Personal information
- Born: October 12, 1991 (age 34) Milwaukee, Wisconsin, U.S.
- Employer: New Balance
- Height: 5 ft 2 in (157 cm)
- Spouse: Shane Quinn

Sport
- Country: United States
- Sport: Athletics
- Event: Long-distance running
- College team: Providence Friars
- Turned pro: June 2015
- Coached by: Ray Treacy

Achievements and titles
- Olympic finals: 2021 Tokyo; 10,000 m, 10th; 2024 Paris; Marathon, 23rd;
- World finals: 2017 London; 10,000 m, 9th; 2019 Doha; 10,000 m, 10th;
- Personal bests: Track; 5000 m: 14:53.84 (Irvine 2021); 10,000 m: 30:49.57 (Palo Alto 2019); Road; Half marathon: 1:06:52 (Houston 2023); Marathon: 2:18:29 AR (Chicago 2022);

Medal record
Women's athletics
Representing the United States
World Marathon Majors
| Silver medal – second place | 2022 Chicago | Marathon |
Pan American Junior Championships
| Bronze medal – third place | 2007 São Paulo | 5000 m |

= Emily Sisson =

American long-distance runner (born 1991)

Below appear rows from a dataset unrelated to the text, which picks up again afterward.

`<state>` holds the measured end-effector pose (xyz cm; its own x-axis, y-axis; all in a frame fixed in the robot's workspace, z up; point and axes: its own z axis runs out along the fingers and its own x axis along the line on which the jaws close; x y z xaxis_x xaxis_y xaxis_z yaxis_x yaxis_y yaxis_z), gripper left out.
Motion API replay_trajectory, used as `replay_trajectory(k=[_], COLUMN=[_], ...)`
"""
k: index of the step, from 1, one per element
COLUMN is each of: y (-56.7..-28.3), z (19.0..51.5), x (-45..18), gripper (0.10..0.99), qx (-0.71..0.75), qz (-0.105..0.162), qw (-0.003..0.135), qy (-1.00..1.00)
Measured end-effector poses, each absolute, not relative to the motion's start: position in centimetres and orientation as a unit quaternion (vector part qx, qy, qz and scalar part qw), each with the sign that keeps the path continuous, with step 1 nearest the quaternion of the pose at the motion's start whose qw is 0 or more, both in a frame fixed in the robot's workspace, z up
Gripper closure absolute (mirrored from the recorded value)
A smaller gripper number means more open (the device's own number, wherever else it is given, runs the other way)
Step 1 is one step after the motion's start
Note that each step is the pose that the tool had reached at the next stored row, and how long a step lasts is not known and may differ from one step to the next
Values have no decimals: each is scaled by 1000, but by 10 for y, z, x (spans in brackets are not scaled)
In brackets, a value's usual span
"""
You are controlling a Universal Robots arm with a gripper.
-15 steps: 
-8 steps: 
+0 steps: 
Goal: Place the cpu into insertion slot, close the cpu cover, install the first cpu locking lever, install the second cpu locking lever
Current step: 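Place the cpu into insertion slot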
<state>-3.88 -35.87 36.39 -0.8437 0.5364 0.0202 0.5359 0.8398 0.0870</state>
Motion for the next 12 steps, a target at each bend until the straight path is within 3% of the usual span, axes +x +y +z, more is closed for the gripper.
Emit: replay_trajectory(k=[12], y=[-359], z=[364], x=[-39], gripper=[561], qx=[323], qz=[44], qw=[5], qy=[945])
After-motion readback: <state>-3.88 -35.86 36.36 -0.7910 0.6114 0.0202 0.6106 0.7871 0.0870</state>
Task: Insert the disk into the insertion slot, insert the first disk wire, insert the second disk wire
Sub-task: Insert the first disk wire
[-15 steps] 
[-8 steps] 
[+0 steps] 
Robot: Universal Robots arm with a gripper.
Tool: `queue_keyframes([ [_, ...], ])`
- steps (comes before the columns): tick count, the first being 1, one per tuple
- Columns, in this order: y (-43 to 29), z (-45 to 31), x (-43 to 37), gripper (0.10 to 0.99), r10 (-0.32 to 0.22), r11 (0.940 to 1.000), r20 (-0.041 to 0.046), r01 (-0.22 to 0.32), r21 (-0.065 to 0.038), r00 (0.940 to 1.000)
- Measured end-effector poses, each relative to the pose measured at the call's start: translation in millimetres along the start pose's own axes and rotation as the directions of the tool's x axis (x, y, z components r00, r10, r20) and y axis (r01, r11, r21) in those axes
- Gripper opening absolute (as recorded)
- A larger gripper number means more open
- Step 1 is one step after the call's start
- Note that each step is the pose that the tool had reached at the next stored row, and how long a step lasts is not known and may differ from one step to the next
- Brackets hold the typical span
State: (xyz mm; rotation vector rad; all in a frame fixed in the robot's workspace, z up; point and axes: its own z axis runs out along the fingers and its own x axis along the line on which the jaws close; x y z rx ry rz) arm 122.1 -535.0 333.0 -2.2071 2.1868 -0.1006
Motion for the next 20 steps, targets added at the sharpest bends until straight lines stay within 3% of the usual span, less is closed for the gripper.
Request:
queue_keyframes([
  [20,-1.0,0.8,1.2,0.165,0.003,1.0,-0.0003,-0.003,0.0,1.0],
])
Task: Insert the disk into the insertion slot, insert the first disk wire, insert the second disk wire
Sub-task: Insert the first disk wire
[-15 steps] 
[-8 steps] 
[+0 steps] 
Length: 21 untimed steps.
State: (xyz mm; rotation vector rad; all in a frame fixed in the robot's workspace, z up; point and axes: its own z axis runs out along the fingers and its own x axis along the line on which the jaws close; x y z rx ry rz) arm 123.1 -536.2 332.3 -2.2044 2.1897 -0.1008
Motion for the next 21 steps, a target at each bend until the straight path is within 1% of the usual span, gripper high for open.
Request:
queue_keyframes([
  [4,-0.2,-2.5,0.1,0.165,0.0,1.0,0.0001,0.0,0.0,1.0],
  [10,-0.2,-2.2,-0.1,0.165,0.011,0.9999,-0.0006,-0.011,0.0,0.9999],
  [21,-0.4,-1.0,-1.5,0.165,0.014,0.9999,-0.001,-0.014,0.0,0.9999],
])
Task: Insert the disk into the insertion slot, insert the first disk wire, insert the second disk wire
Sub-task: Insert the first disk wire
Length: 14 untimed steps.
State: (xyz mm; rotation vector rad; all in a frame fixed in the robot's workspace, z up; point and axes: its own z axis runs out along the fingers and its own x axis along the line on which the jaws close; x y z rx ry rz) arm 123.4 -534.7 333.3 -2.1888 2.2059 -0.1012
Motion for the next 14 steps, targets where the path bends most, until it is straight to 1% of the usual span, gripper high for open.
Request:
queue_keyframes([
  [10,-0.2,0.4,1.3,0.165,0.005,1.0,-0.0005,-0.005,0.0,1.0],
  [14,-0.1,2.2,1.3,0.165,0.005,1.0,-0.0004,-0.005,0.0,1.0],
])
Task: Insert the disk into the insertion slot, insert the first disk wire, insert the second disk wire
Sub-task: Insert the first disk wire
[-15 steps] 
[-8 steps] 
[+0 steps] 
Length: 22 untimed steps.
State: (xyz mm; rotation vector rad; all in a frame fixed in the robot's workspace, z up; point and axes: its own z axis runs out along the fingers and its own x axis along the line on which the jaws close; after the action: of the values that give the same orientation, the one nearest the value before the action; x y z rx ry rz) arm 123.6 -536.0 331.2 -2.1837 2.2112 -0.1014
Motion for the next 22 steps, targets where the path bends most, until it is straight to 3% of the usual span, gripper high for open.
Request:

Emily Sisson (born October 12, 1991) is an American long-distance runner. She set the North American record in the marathon on October 9, 2022, when she ran 2:18:29 to finish second at the Chicago Marathon. Sisson also held the American record in the half marathon from May 2022 until July 2023. She represented the United States in the 10000 metres at the 2017 and 2019 World Athletics Championships, finishing 9th and 10th. In June 2021, she won the 10000m at the 2020 US Olympic Trials and placed 10th in the 10000m final at the 2020 Summer Olympics. In 2024, she placed second in the marathon at the US Olympic Trials, qualifying for the 2024 Summer Olympics. She competed in the 2024 Paris Olympics Women's marathon on 11 August 2024, where she finished 23rd.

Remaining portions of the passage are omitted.